How to not
What happens when you stop?
This simple question, posed by my yoga teacher in a yin class some weeks ago, has kept resonating in my being.
I rarely stop. It has been a defining element of all the various — and varying — chapters of my life that, whatever else may change, my life is always filled to the brink.
No doubt for related reasons, I find yin yoga deeply challenging. The poses are not usually complicated, but holding them until the connective tissues can release is difficult for both my body (because, decades of long-distance running) and my mind (because, general impatience). And yet this question — what happens when you stop — has helped me feel, rather than intellectually grasp, something essential.
What happens when I stop is that I get to return to myself: my questions, my curiosity, my ability to think.
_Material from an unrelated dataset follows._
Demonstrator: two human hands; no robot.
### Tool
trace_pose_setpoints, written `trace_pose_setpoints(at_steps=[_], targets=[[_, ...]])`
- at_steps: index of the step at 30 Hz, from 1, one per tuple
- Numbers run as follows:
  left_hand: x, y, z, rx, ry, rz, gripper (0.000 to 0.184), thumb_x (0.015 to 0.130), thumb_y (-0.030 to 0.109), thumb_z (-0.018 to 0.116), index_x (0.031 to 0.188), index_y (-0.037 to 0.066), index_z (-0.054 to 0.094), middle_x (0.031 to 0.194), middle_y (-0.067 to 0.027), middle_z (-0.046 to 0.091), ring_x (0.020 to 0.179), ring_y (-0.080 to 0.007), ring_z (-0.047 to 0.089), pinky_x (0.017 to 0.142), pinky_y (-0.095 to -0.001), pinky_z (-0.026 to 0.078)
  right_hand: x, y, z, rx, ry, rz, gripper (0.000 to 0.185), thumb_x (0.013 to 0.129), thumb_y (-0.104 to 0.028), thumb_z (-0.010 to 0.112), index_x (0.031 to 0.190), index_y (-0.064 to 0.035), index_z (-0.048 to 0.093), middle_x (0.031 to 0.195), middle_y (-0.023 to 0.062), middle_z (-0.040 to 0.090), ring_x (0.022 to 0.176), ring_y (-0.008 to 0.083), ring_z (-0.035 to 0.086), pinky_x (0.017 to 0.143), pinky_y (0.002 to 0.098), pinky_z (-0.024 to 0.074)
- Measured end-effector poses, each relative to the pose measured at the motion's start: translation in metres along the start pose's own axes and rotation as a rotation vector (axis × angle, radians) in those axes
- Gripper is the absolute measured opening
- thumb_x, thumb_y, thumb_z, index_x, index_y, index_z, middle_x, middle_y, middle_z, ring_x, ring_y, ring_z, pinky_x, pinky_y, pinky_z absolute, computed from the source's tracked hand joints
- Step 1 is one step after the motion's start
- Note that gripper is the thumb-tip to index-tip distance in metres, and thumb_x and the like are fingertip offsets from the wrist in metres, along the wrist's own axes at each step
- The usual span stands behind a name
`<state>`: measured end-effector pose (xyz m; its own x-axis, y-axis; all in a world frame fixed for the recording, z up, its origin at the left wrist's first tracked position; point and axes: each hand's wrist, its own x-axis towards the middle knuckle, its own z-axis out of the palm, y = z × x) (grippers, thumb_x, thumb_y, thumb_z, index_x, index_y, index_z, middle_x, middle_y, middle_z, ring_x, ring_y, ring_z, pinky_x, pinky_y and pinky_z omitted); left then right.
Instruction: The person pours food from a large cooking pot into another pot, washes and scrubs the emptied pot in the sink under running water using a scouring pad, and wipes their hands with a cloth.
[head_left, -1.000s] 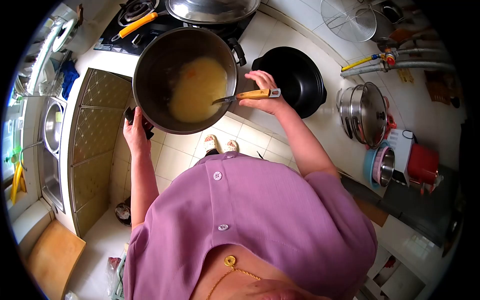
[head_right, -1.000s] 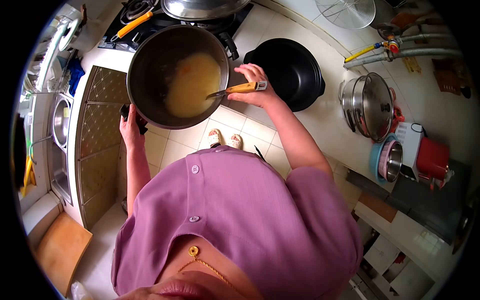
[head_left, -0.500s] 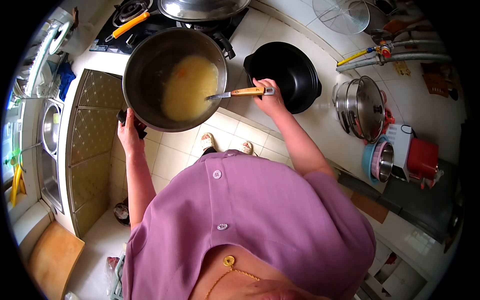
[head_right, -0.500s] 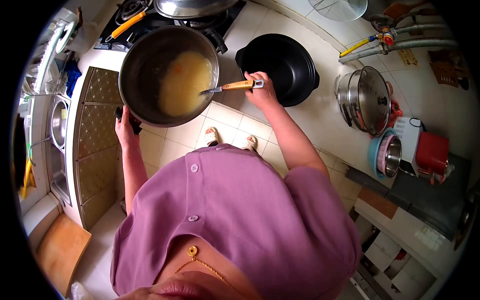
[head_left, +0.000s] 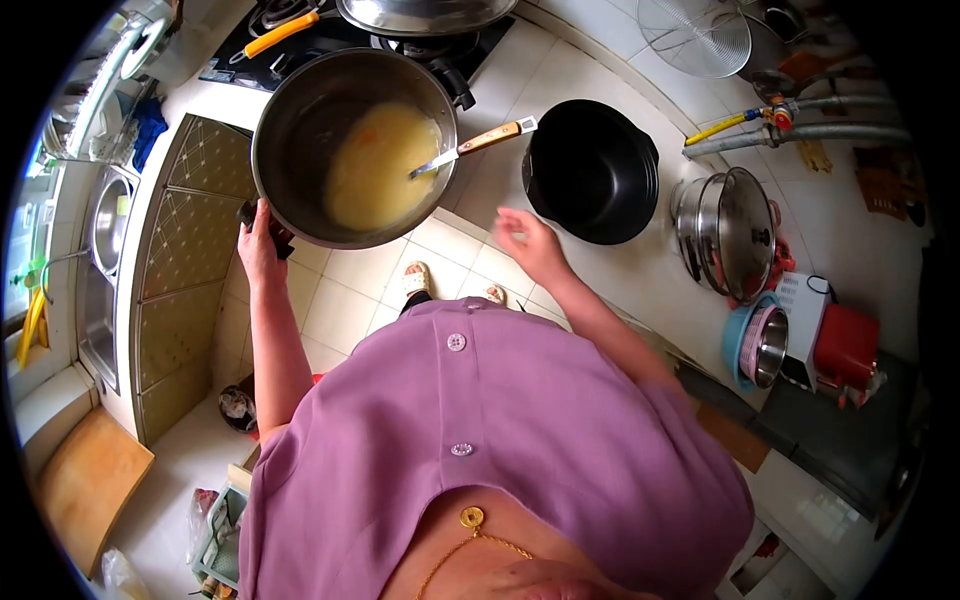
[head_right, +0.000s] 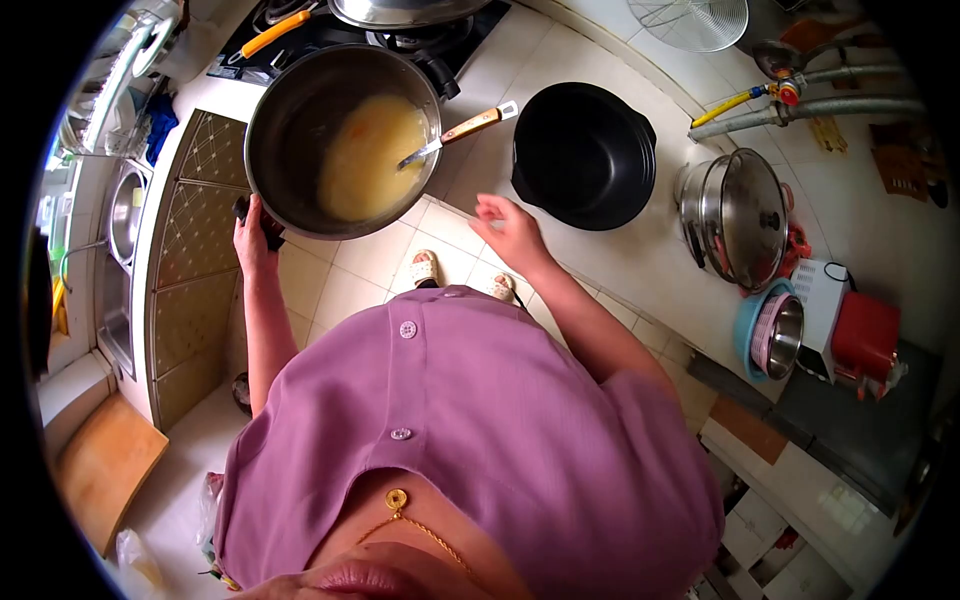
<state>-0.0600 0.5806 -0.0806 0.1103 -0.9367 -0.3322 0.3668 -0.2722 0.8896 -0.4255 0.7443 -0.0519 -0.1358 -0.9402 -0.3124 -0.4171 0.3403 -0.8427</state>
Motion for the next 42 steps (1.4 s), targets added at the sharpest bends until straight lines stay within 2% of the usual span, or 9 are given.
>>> trace_pose_setpoints(at_steps=[2, 5, 7, 9, 12, 16, 23, 31, 42], targets=[[0.003, -0.001, -0.002, 0.005, -0.003, 0.003, 0.022, 0.086, 0.025, 0.063, 0.096, 0.007, 0.055, 0.079, -0.0028, 0.062, 0.065, -0.0123, 0.06, 0.058, -0.0257, 0.049, 0.043, 0.021, 0.024, 0.776, 0.008, 0.251, 0.056, 0.081, -0.024, 0.067, 0.128, -0.0064, 0.041, 0.132, 0.012, 0.042, 0.124, 0.0249, 0.038, 0.102, 0.0344, 0.0308], [0.006, -0.002, -0.004, -0.009, -0.003, 0.01, 0.021, 0.086, 0.025, 0.063, 0.095, 0.008, 0.055, 0.076, -0.0011, 0.061, 0.062, -0.0104, 0.057, 0.055, -0.0246, 0.047, 0.107, 0.025, 0.038, 1.079, 0.149, 0.454, 0.071, 0.078, -0.033, 0.069, 0.134, -0.0085, 0.033, 0.143, 0.0109, 0.028, 0.135, 0.0264, 0.019, 0.108, 0.0393, 0.0154], [0.007, -0.002, -0.003, 0.011, -0.003, 0.01, 0.019, 0.086, 0.025, 0.063, 0.092, 0.008, 0.055, 0.072, 0.0005, 0.059, 0.06, -0.0089, 0.055, 0.055, -0.0245, 0.046, 0.136, 0.028, 0.033, 1.146, 0.09, 0.334, 0.071, 0.075, -0.039, 0.07, 0.131, -0.0101, 0.037, 0.146, 0.0098, 0.021, 0.138, 0.0263, 0.005, 0.108, 0.0409, 0.008], [0.006, -0.001, 0.001, 0.002, 0.006, 0.026, 0.019, 0.087, 0.025, 0.062, 0.09, 0.008, 0.054, 0.07, 0.0013, 0.057, 0.056, -0.0078, 0.052, 0.052, -0.023, 0.044, 0.161, 0.021, 0.029, 1.099, 0.204, 0.349, 0.046, 0.074, -0.042, 0.069, 0.108, -0.0148, 0.055, 0.115, 0.0023, 0.053, 0.115, 0.017, 0.043, 0.103, 0.041, 0.0193], [0.002, 0.005, 0.008, -0.029, 0.022, 0.023, 0.018, 0.087, 0.023, 0.062, 0.089, 0.008, 0.054, 0.068, 0.001, 0.055, 0.054, -0.0076, 0.051, 0.048, -0.0218, 0.042, 0.163, 0.002, 0.018, 1.114, 0.11, 0.297, 0.031, 0.078, -0.036, 0.067, 0.099, -0.0146, 0.059, 0.096, -0.0014, 0.057, 0.093, 0.0125, 0.053, 0.094, 0.0377, 0.0322], [-0.002, 0.008, 0.012, 0.019, -0.014, 0.099, 0.017, 0.087, 0.022, 0.063, 0.089, 0.007, 0.054, 0.068, 0.0009, 0.055, 0.051, -0.0075, 0.051, 0.048, -0.0223, 0.044, 0.167, -0.002, 0.023, 1.012, 0.119, 0.195, 0.028, 0.08, -0.033, 0.064, 0.097, -0.0105, 0.059, 0.088, 0.0021, 0.058, 0.083, 0.0144, 0.056, 0.079, 0.0333, 0.0425], [-0.011, 0.06, 0.04, 0.208, -0.037, 0.2, 0.019, 0.086, 0.021, 0.063, 0.088, 0.004, 0.056, 0.069, -0.0004, 0.058, 0.054, -0.0082, 0.055, 0.049, -0.0214, 0.047, 0.135, -0.019, 0.017, 1.058, 0.184, 0.14, 0.031, 0.085, -0.032, 0.058, 0.104, -0.0086, 0.056, 0.1, 0.0067, 0.057, 0.093, 0.0193, 0.055, 0.088, 0.0364, 0.0406], [-0.03, 0.116, 0.118, 0.452, -0.096, 0.463, 0.022, 0.085, 0.023, 0.065, 0.092, 0.004, 0.057, 0.069, 0.0017, 0.055, 0.058, -0.0056, 0.053, 0.051, -0.0198, 0.043, 0.091, -0.037, -0.043, 1.166, 0.281, 0.071, 0.033, 0.084, -0.033, 0.059, 0.105, -0.0075, 0.055, 0.098, 0.0061, 0.057, 0.09, 0.0162, 0.057, 0.083, 0.0311, 0.0429], [-0.047, 0.119, 0.243, 0.233, -0.472, 0.3, 0.02, 0.085, 0.014, 0.062, 0.1, 0.001, 0.059, 0.075, -0.0036, 0.061, 0.057, -0.0087, 0.057, 0.053, -0.0207, 0.047, 0.039, -0.001, -0.151, 1.211, 0.368, -0.028, 0.032, 0.085, -0.038, 0.058, 0.106, -0.0131, 0.056, 0.101, 0.005, 0.061, 0.091, 0.0155, 0.058, 0.081, 0.0311, 0.0414]])
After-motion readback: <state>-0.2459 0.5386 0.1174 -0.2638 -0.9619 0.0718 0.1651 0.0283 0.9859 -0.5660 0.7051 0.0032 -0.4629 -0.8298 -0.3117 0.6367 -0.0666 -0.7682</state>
It literally feels like there is air around my thoughts, as if they too released onto some imaginary brain-mat, covered with a cosy blanket, silently awaiting rest. As I lay still after each pose, feeling into what is still shifting, it is as if something slowly realigns.
I know that I invariably will be busy. It is who I am. But I have learned that these holes in ordinary time are essential, that the spaciousness they bring somehow returns all the pieces to where they need to go.
Miraculously, I have also learned that when I stop, there is overwhelming gratitude. Again and again, this is the most prominent feeling when all else is gone. And the only way to hold onto that gratitude is to not.